Word of the Day: Cacodemon
This word only appears once in Shakespeare’s works, but, I feel, nevertheless merits attention. It makes its appearance in the enormous third scene of Richard III, when Richard (currently Duke of Glo[uce]ster) enters a verbal duel with (the former) Queen Margaret. Given that Richard killed King Henry at the end of Henry VI part III, his wife does not hesitate to throw all manner of insults at him, interrupting his superficial piety.
GLOSTER. To fight on Edward’s party for the crown;
And for his meed, poor lord, he is mew’d up.
I would to God my heart were flint, like Edward’s,
Or Edward’s soft and pitiful, like mine:
I am too childish-foolish for this world.
QUEEN MARGARET.Hie thee to hell for shame and leave this world,
Thou cacodemon! there thy kingdom is.
The fact that Richard and those others on stage not only ignore this reference but go on to talk openly of how the one of Shakespeare’s most famous villains would be followed “if [he] should be our king” turn what might have been a biting interjection from the former queen into a proof of her waning power and Richard’s waxing strength. Just what, though, is a cacodemon?
Well, the word means ‘evil spirit’ and so might be adequately translated by lopping off its prefix and just using ‘demon’ (as the ‘No Fear Shakespeare’ does). ‘Demon’, in our AD society is always negative so the prefix caco-, meaning bad and found, for example, in cacophony (bad sound) and cacogastric (bad digestion), would seem to be redundant.

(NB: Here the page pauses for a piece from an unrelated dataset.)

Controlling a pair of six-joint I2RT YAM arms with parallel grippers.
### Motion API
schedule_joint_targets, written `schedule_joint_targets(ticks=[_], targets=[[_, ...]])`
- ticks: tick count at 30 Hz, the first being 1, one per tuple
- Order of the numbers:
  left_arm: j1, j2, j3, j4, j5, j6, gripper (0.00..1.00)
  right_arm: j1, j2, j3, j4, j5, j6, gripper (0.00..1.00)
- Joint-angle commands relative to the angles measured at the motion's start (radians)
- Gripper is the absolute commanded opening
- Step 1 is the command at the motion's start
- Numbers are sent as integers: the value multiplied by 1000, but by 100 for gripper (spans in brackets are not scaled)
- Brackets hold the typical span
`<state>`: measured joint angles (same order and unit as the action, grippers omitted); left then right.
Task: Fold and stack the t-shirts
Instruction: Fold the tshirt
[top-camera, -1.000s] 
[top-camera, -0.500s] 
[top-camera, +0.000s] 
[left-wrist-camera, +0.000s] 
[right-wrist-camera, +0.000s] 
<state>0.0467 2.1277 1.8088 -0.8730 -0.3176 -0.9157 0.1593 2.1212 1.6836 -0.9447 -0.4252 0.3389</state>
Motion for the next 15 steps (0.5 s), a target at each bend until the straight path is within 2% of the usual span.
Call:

I’m not so sure, though. Shakespeare could have written ‘Thou art a demon’ and preserved his meter, but chose instead the pagan form, dating from the time when a demon or daimon could be good (eudaimon or agathodaimon) or bad (our cacodaimon). I think he did this to capture something superlative about Richard: as his actions in the play will prove, this character is not just diabolic, but superlatively so, evil even amongst other evils, and thus truly, as the ignored Margaret puts it, a caco-demon.